他環顧四周那些英俊的面孔——湯姆·克魯斯、約瑟夫·費因斯、基努·裡維斯…和他們相比他的履歷似乎略顯單薄,自從《成長的煩惱》出名後,他手上只有《不一樣的天空》一部可堪一看的作品,這種對比讓他心情煩躁,幾乎不報什麼希望了。

他抽到了10號,排在他前面的人一個個魚貫而入,又一個個平靜地走出來。他知道,那是沒有得到明確答案的意思,他們可能被選上,也可能沒有,他們的平靜不代表他的獲勝機率增高,他的肌肉越來越緊繃,幾乎像一塊石頭般的僵硬,他感到喉頭有什麼東西空空落落地懸掛在那裡——他的心。

他這樣胡思亂想著,終於,叫到了他的名字。

他緩慢地邁著盡力沉著的步伐走進試鏡室,一進門,他抬頭看著面前坐著的兩個面帶微笑的人——他們的身份再明確不過了,金髮的女士是導演伊斯特·德比基,棕發的儒雅男青年是副導演克拉克·塔裡。

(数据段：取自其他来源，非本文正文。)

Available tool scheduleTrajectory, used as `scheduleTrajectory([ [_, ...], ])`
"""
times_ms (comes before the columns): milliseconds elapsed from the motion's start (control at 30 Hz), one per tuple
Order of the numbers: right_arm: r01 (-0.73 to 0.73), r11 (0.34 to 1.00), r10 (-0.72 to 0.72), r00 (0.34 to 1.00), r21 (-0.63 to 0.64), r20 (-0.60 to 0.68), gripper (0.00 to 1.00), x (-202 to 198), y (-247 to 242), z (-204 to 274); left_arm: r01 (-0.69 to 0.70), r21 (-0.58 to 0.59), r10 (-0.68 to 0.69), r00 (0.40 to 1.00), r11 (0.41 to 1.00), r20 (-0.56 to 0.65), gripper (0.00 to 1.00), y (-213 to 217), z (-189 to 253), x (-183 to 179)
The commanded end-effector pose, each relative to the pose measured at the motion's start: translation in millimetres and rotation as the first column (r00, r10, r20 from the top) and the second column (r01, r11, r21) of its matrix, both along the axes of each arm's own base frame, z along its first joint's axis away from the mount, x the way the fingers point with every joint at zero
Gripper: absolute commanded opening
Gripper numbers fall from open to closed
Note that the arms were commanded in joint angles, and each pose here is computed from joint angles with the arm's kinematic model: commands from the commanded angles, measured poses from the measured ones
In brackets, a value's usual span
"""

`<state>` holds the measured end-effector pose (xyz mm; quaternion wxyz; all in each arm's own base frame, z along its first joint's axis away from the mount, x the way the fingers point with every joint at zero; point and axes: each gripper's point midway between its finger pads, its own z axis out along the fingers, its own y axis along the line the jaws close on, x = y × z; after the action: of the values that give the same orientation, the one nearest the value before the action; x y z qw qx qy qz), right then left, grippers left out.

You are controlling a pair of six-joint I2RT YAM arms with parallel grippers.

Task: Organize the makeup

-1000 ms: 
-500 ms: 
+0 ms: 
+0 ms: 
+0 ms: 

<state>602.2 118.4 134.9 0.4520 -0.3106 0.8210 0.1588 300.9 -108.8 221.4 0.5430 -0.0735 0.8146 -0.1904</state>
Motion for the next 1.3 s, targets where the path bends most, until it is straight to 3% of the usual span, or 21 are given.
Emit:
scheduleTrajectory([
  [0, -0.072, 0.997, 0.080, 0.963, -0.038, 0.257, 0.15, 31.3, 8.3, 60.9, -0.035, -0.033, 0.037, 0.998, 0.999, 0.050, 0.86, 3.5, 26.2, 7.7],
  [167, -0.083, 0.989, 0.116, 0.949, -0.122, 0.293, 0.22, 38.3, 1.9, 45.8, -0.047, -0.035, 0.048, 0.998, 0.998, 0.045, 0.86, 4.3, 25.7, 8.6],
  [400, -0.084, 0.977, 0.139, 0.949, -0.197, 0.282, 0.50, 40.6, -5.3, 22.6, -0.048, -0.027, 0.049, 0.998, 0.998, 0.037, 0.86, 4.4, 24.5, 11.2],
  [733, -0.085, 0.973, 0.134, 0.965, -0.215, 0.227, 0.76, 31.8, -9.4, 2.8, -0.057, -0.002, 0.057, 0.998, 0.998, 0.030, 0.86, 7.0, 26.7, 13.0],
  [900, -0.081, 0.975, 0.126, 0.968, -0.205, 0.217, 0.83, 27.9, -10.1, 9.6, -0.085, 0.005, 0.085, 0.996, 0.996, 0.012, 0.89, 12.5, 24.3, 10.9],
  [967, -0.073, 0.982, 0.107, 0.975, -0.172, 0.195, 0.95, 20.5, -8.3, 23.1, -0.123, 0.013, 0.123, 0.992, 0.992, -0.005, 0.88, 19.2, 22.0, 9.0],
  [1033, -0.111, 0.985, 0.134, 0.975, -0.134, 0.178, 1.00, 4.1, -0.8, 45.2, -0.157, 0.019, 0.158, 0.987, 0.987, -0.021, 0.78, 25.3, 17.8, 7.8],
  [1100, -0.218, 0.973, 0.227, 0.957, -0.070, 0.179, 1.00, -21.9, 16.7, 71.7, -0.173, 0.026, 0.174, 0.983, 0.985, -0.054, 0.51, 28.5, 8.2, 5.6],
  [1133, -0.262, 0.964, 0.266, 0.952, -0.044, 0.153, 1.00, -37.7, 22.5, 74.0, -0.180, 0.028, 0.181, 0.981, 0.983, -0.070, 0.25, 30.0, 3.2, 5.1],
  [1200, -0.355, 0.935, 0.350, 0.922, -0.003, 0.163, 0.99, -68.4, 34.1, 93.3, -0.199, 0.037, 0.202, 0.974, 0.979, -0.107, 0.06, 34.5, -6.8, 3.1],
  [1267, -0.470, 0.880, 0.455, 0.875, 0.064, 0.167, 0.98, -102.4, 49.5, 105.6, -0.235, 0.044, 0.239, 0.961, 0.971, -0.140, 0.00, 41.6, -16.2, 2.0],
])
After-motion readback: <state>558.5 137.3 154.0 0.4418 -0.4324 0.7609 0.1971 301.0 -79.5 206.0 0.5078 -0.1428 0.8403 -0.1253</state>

他直視著那個金髮女士的眼睛,十分真誠地說:「德比基小姐,我…我只想告訴您我非常喜歡您的《處女泉》,我非常珍惜您給我的這次試鏡機會,希望我的表演能夠打動您。」

金髮的女士有些迷惑地眨眨眼,好像他講了一個她聽不懂的笑話一樣,她微微偏了偏頭,略略思索幾秒鐘之後恍然大悟,大笑出聲:「迪卡普里奧先生,你…你搞錯啦!我不是德比基小姐,我是選角導演莎拉·切特。」